Good news is we can set the charset for filename to 'utf-8':
-charset
filename=utf8
or
-charset\nfilename=utf8
for passing to pyExifTool as a single param.
So, setting the ExifTool.encoding property to 'utf-8' you told me is not the full story, we also need to take care about the default encoding of ExifTool for filenames.
Now, I can happly use ExifToolHelper's functions of get_tags
and set_tags
with no pre-encoding things. All kinds of characters in filenames are suppoted including non-ASCII, local codepage supported, even local codepage unsupported, and everything. No metter reading or writting. Just like my local codepage was 'utf-8'. No need to change system local codepage.
'utf-8' supporting in non-utf8 cmd environment now can be realised pefectly.
(However, in terms of local codepage supporting, it's still a challenge. Something I mentioned formerly are still true, like json requires vaild 'utf-8', writting non-ASCII charecters endcoded by local codepage are not always supported by ExifTool (because -chatset
support list is limited), and so on)
@Yang-z this is some good information. I've read through the comments once already but I'm going to try again to understand and see if some improvements can be made to PyExifTool. I really appreciate the investigation, and I look forward to seeing your GUI (if it's public sw)

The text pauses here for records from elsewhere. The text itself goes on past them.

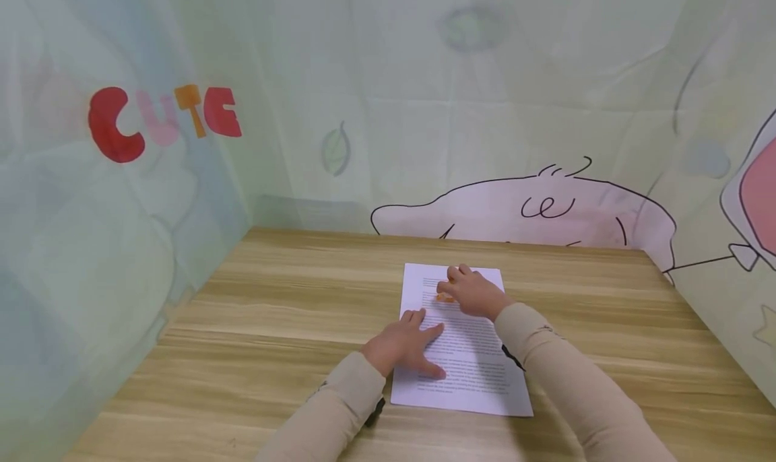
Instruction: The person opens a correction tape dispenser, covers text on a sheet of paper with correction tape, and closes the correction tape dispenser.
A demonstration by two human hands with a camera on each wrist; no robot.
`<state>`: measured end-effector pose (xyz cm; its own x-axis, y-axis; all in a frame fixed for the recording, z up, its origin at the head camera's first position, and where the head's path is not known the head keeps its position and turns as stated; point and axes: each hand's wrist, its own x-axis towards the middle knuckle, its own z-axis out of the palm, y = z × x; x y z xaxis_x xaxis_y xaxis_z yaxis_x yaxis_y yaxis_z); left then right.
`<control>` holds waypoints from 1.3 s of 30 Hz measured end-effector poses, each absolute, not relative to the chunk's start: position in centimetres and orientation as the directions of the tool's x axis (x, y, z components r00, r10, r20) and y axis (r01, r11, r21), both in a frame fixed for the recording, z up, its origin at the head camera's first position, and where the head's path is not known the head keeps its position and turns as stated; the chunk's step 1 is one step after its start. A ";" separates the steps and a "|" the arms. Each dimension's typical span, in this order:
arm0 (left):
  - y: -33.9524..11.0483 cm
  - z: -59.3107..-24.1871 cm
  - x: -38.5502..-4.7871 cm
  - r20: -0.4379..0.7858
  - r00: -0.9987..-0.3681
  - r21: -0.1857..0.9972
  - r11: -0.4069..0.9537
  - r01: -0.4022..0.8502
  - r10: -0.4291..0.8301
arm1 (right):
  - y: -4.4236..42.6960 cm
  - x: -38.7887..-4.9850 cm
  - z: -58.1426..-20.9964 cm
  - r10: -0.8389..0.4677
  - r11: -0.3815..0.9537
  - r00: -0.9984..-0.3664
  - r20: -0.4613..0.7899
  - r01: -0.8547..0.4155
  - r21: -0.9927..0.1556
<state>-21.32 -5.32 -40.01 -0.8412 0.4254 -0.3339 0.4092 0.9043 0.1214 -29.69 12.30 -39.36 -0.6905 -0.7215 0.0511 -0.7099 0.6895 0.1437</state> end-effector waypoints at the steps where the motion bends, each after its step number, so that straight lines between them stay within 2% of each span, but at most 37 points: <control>1: -5.3 -40.0 -21.3 -0.337 -0.841 0.124 0.905 0.407 0.424 | 12.4 -29.7 -39.4 -0.720 0.691 -0.693 0.047 -0.709 0.140; 17: -5.3 -40.4 -21.5 -0.337 -0.846 0.142 0.910 0.389 0.414 | 13.5 -29.5 -39.1 -0.661 0.746 -0.750 -0.017 -0.659 0.093; 24: -5.3 -40.4 -21.4 -0.323 -0.850 0.137 0.909 0.393 0.416 | 14.3 -29.3 -38.9 -0.683 0.725 -0.730 0.009 -0.677 0.125; 29: -5.3 -40.3 -21.3 -0.324 -0.851 0.142 0.911 0.388 0.413 | 14.7 -29.1 -38.8 -0.670 0.740 -0.743 0.003 -0.666 0.092; 39: -5.3 -40.3 -21.3 -0.324 -0.850 0.158 0.910 0.384 0.415 | 15.7 -29.4 -39.3 -0.674 0.735 -0.738 0.007 -0.670 0.106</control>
<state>-21.28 -5.27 -40.27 -0.8502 0.4152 -0.3237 0.3842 0.9097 0.1578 -29.44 15.71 -39.29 -0.7383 -0.6745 0.0067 -0.6702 0.7346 0.1056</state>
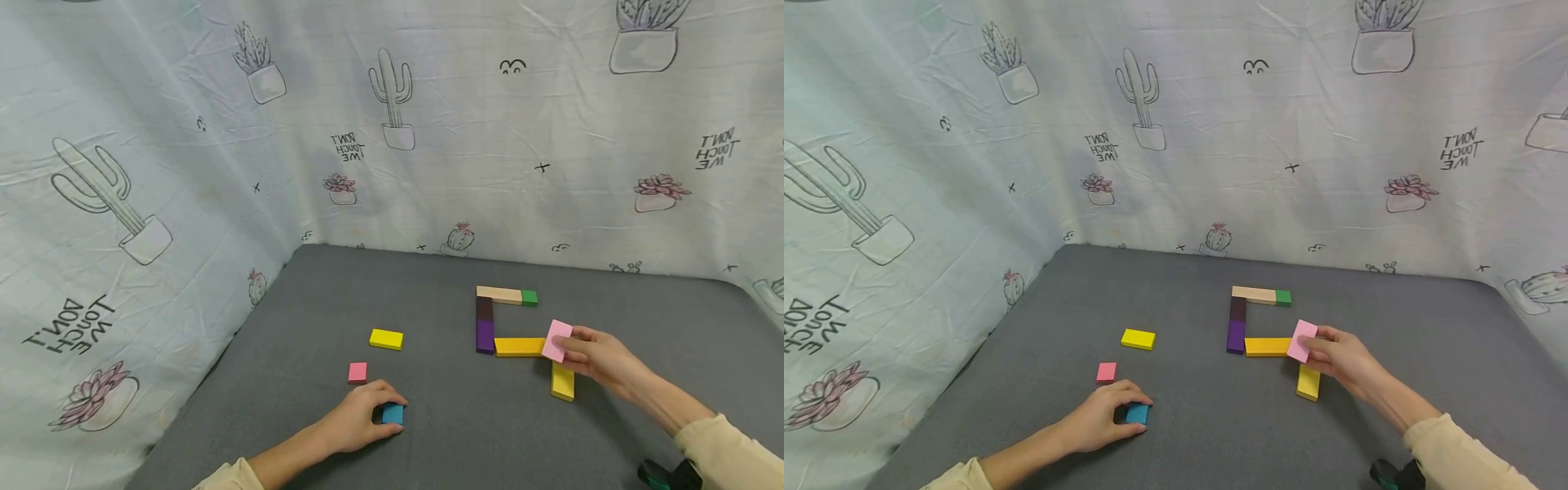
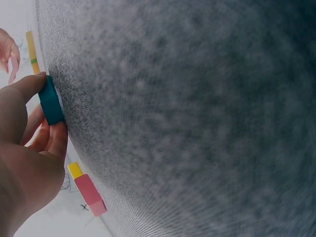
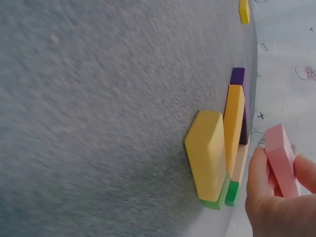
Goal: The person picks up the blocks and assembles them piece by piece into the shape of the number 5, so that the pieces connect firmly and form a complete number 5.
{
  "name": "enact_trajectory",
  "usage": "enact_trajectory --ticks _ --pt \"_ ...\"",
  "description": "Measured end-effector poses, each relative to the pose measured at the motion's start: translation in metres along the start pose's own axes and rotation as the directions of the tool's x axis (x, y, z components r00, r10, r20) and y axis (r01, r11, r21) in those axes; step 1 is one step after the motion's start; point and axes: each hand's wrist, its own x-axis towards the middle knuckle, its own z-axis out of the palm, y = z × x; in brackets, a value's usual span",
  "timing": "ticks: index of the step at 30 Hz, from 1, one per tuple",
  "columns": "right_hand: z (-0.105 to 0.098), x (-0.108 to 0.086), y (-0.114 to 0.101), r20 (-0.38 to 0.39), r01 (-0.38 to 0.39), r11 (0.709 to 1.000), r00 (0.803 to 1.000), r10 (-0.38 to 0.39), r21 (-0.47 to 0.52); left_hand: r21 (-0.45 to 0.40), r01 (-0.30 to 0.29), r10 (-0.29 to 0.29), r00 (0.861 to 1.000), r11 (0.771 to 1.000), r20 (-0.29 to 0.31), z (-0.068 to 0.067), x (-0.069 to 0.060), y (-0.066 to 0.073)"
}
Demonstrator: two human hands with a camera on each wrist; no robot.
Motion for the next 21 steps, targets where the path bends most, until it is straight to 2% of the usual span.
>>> enact_trajectory --ticks 5,11,21 --pt "-0.001 -0.009 0.008 0.023 -0.024 0.997 0.999 0.022 0.078 -0.004 -0.007 0.007 1.0 1.0 0.002 0.001 0.0 0.0" --pt "0.0 -0.021 0.016 0.012 -0.044 0.996 0.999 0.043 0.078 -0.013 -0.008 0.008 1.0 1.0 0.008 0.0 0.001 0.0" --pt "0.008 -0.041 0.035 0.072 -0.049 0.975 0.997 0.035 0.215 -0.013 -0.044 0.043 0.999 0.999 -0.027 -0.001 0.0 0.0"
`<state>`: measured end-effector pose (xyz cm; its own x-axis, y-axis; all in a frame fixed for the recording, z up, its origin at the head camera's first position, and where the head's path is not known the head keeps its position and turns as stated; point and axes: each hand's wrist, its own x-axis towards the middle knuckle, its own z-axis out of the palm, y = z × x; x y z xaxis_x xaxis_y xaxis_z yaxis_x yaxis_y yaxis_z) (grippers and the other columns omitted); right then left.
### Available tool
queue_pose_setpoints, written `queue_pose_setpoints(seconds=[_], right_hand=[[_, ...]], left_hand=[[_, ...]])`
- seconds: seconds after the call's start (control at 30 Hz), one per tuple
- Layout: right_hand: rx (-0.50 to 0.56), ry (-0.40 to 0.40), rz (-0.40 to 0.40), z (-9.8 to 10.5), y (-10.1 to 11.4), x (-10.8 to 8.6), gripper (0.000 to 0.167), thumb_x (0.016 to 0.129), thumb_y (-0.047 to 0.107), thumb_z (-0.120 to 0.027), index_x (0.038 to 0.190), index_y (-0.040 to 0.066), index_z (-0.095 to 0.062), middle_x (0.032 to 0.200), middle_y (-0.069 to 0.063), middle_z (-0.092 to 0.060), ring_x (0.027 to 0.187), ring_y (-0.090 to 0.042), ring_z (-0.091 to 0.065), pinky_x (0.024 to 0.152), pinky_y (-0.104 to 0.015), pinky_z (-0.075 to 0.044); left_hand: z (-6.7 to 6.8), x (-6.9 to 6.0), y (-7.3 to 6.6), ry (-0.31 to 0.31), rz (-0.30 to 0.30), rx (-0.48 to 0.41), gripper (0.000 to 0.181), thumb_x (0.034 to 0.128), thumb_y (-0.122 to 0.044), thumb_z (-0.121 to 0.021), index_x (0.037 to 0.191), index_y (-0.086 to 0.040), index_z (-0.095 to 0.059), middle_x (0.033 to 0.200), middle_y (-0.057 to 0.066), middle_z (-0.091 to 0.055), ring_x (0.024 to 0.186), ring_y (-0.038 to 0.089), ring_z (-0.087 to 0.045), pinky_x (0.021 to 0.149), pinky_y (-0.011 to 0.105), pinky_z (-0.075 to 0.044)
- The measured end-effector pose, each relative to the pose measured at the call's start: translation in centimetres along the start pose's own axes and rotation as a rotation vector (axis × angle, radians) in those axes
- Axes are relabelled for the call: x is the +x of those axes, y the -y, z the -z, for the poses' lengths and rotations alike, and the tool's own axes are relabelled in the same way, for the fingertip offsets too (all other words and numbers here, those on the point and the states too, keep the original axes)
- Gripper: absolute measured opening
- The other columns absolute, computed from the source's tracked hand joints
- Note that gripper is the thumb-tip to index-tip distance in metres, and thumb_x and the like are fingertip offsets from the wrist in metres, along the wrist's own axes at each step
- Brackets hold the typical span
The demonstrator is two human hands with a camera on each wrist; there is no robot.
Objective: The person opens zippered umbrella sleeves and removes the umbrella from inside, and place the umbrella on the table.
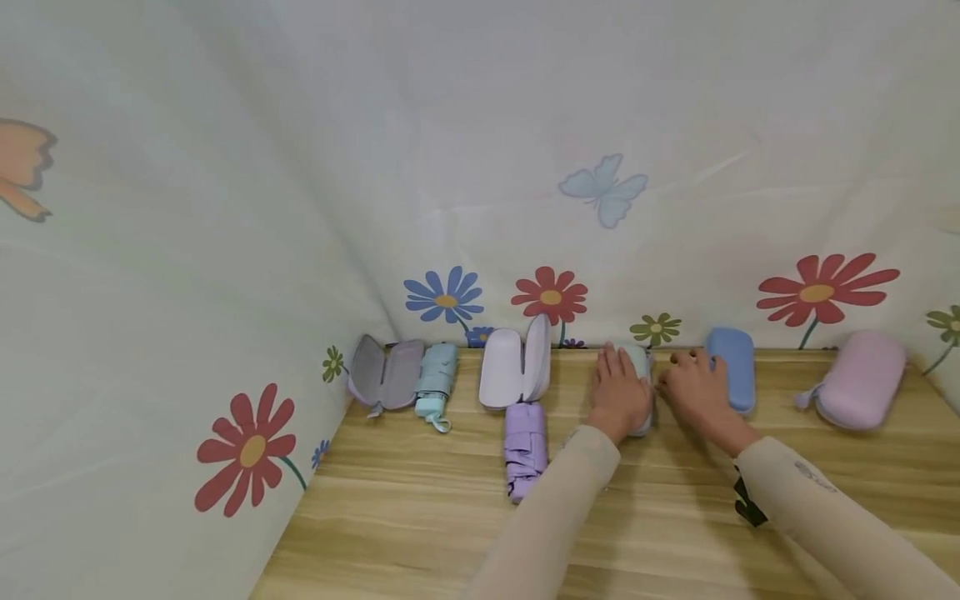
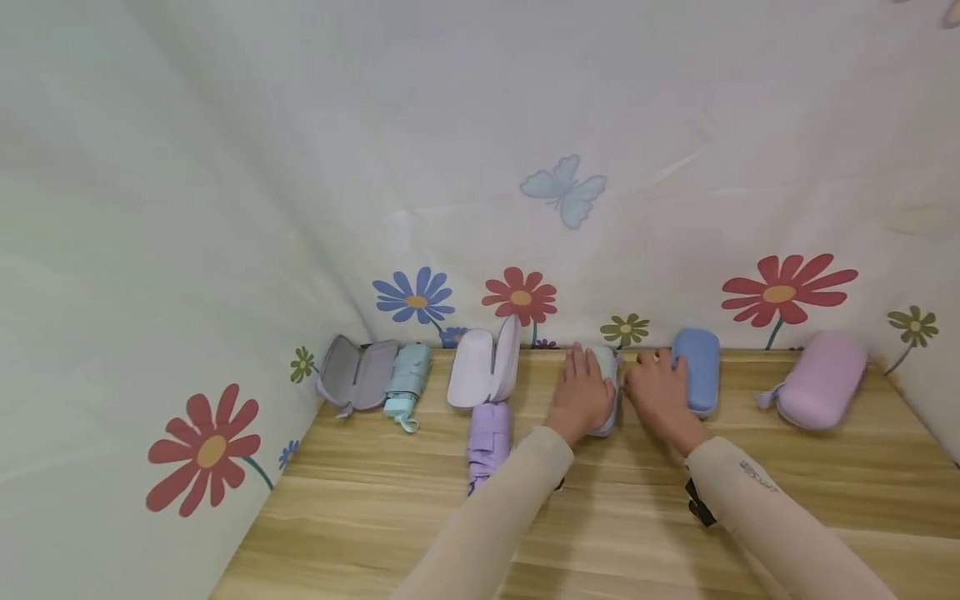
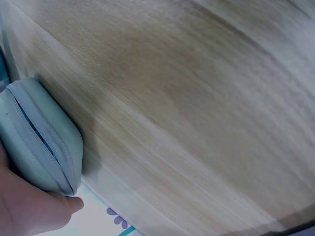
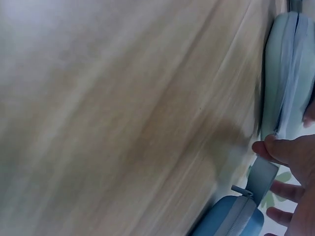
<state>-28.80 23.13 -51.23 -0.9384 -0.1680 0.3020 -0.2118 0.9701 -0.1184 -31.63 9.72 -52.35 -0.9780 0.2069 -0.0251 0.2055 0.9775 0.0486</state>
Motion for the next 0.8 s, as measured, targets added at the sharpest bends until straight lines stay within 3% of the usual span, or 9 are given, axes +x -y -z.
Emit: queue_pose_setpoints(seconds=[0.1,0.37,0.8], right_hand=[[-0.02,0.008,-0.001,-0.09,-0.27,0.28,0.016,0.094,0.024,-0.073,0.094,0.01,-0.081,0.12,-0.019,-0.063,0.118,-0.048,-0.046,0.092,-0.07,-0.034],[-0.076,0.01,0.03,-0.43,-0.45,0.87,0.016,0.093,0.025,-0.075,0.097,0.01,-0.081,0.124,-0.018,-0.062,0.122,-0.047,-0.047,0.097,-0.07,-0.034],[-0.039,0.035,0.008,0.41,0.27,0.86,0.019,0.097,0.024,-0.07,0.104,0.01,-0.08,0.123,-0.019,-0.062,0.119,-0.047,-0.048,0.096,-0.07,-0.033]], left_hand=[[-0.29,0.04,-0.19,-0.002,-0.003,-0.001,0.067,0.1089,-0.047,-0.023,0.164,-0.011,-0.014,0.17,0.012,-0.007,0.156,0.027,-0.011,0.122,0.033,-0.022],[0.48,-0.77,0.08,-0.008,-0.011,0.002,0.066,0.1094,-0.046,-0.022,0.164,-0.012,-0.012,0.171,0.011,-0.007,0.157,0.024,-0.008,0.121,0.031,-0.024],[0.58,-0.22,0.67,0.02,-0.006,-0.068,0.066,0.1087,-0.046,-0.024,0.164,-0.012,-0.014,0.17,0.011,-0.008,0.156,0.026,-0.013,0.121,0.034,-0.025]])
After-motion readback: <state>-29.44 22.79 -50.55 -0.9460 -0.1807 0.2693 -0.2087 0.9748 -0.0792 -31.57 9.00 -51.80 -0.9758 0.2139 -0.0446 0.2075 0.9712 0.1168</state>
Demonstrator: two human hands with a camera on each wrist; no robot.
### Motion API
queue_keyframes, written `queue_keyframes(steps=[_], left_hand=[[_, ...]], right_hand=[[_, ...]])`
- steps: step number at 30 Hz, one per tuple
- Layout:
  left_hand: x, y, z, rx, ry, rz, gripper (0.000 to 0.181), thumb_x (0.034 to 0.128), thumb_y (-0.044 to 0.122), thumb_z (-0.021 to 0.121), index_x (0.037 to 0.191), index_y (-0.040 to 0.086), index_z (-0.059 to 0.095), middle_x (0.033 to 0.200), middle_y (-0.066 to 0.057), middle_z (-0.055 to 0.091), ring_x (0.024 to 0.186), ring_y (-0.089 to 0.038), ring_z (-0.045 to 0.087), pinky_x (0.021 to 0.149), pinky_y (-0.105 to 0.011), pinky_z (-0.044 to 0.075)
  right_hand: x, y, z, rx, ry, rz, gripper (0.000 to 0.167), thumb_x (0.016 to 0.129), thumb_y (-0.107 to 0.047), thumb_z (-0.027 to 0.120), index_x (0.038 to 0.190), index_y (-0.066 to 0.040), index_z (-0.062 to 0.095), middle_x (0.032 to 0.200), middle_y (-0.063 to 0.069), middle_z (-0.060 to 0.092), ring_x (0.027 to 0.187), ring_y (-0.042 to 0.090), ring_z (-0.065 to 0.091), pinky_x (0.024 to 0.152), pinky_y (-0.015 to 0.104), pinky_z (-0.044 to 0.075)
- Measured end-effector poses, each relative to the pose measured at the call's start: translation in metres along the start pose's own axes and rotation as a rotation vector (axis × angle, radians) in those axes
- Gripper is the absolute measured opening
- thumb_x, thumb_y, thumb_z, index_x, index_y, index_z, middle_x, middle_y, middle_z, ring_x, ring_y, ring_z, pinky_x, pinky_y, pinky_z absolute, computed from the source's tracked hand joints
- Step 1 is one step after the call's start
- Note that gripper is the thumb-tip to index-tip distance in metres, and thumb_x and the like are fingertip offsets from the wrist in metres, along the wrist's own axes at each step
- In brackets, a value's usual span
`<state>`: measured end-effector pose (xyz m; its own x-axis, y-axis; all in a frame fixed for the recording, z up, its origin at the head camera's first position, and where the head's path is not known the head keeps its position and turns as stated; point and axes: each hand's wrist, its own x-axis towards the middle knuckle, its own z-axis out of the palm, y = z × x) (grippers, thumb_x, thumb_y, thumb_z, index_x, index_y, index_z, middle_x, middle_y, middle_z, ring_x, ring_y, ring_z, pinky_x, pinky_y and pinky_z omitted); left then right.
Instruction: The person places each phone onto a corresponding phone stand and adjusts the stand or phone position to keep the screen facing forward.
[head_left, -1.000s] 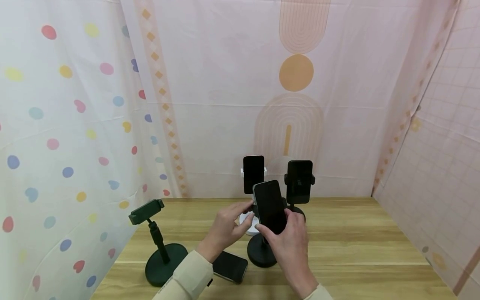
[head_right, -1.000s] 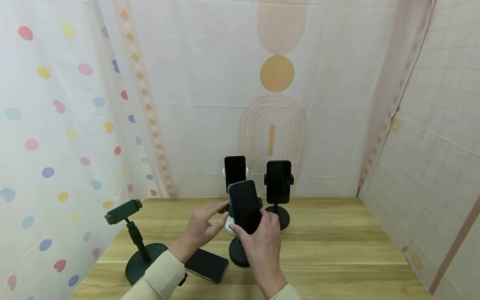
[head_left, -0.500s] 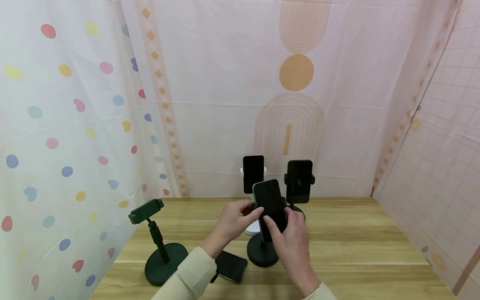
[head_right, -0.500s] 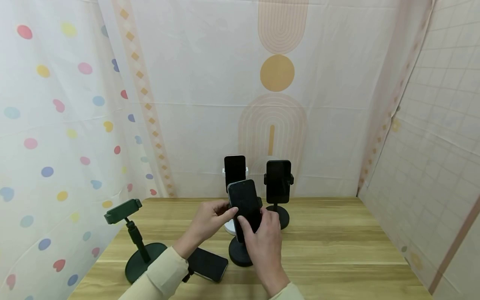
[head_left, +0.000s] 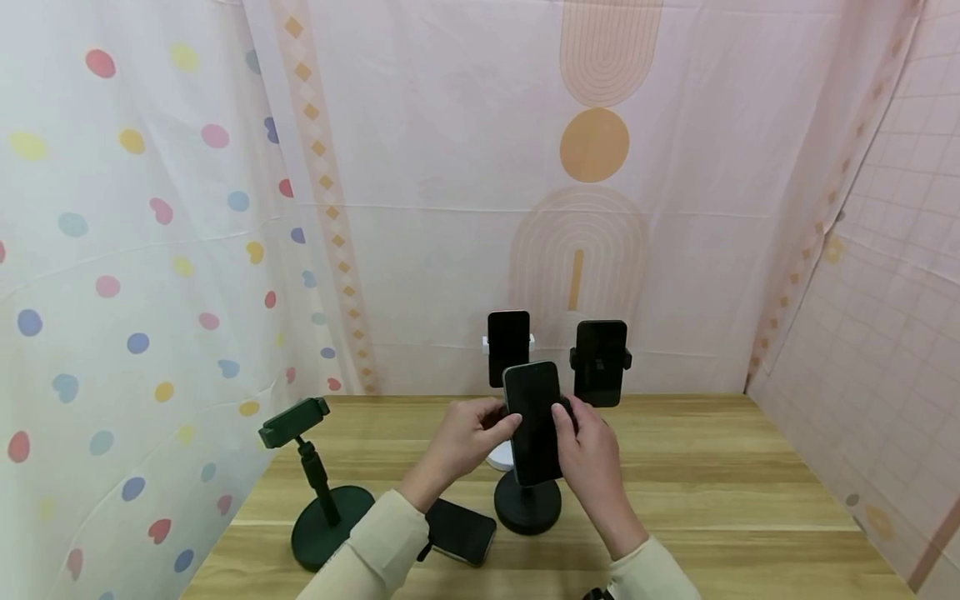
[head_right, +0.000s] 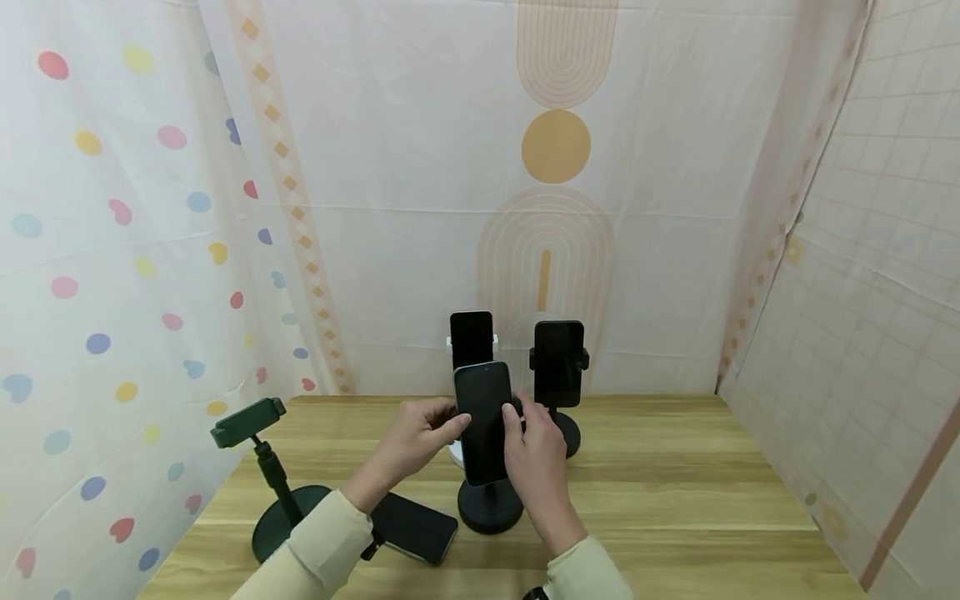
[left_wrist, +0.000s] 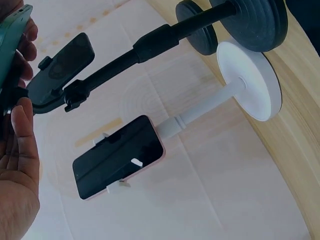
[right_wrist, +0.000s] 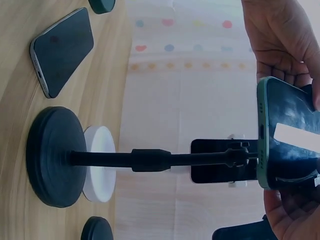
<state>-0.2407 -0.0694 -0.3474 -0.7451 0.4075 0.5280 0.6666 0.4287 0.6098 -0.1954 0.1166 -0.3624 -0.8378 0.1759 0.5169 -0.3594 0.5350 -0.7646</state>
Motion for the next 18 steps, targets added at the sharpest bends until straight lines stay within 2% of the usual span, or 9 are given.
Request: queue_keyframes(steps=[4, 9, 18], left_hand=[[0.0001, -0.0031, -0.0018, -0.024, -0.007, -0.023, 0.016, 0.0976, 0.021, 0.065, 0.091, 0.008, 0.071, 0.07, 0.006, 0.062, 0.06, -0.007, 0.053, 0.053, -0.025, 0.045], [0.0003, -0.0062, -0.0029, -0.071, -0.013, -0.047, 0.016, 0.0994, 0.02, 0.062, 0.089, 0.009, 0.066, 0.071, 0.004, 0.059, 0.061, -0.008, 0.059, 0.055, -0.027, 0.052], [0.0001, -0.0066, -0.0009, -0.115, -0.022, -0.127, 0.021, 0.1035, 0.028, 0.054, 0.096, 0.011, 0.063, 0.075, 0.001, 0.057, 0.065, -0.013, 0.056, 0.058, -0.029, 0.053]], right_hand=[[0.0007, -0.0004, -0.0005, 0.01, -0.025, 0.005, 0.041, 0.105, -0.026, 0.052, 0.131, 0.004, 0.059, 0.117, 0.02, 0.064, 0.105, 0.034, 0.063, 0.089, 0.051, 0.051], [0.0009, -0.0024, 0.0002, 0.024, -0.037, 0.022, 0.038, 0.104, -0.026, 0.055, 0.129, 0.003, 0.06, 0.113, 0.018, 0.065, 0.1, 0.03, 0.064, 0.086, 0.049, 0.052], [0.0046, -0.0048, 0.0016, 0.059, -0.057, 0.062, 0.036, 0.104, -0.027, 0.055, 0.127, 0.001, 0.061, 0.105, 0.013, 0.068, 0.091, 0.023, 0.063, 0.079, 0.043, 0.053]])
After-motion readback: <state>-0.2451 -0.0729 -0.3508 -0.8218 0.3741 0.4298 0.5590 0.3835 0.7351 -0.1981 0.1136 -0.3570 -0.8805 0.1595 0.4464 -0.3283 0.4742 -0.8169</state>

Anyways, some backstory on that filename and stream encoding. Way back when, in the original PyExifTool, I think it used the system filename encoding, and that broke things for JSON due to the UTF-8. On most systems, where file system encoding was the same or compatible with UTF-8, this wasn't a problem, but weird issues started coming up when it wasn't.
I'll look at the investigation above... it's pretty helpful information. The whole encoding thing is a nightmare to work with
Hi, It's my pleasure to see it helps. And yes, my GUI is public in my repositories.
Encoding on windows is really a tough thing. In order to make things a bit simpler, my current strategy is to stick with 'utf-8' for reading and writing, and to be compatible with reading non-utf-8 values by a function called fix_non_utf8_values
.
Your works are also appreciated for me. Thanks a lot.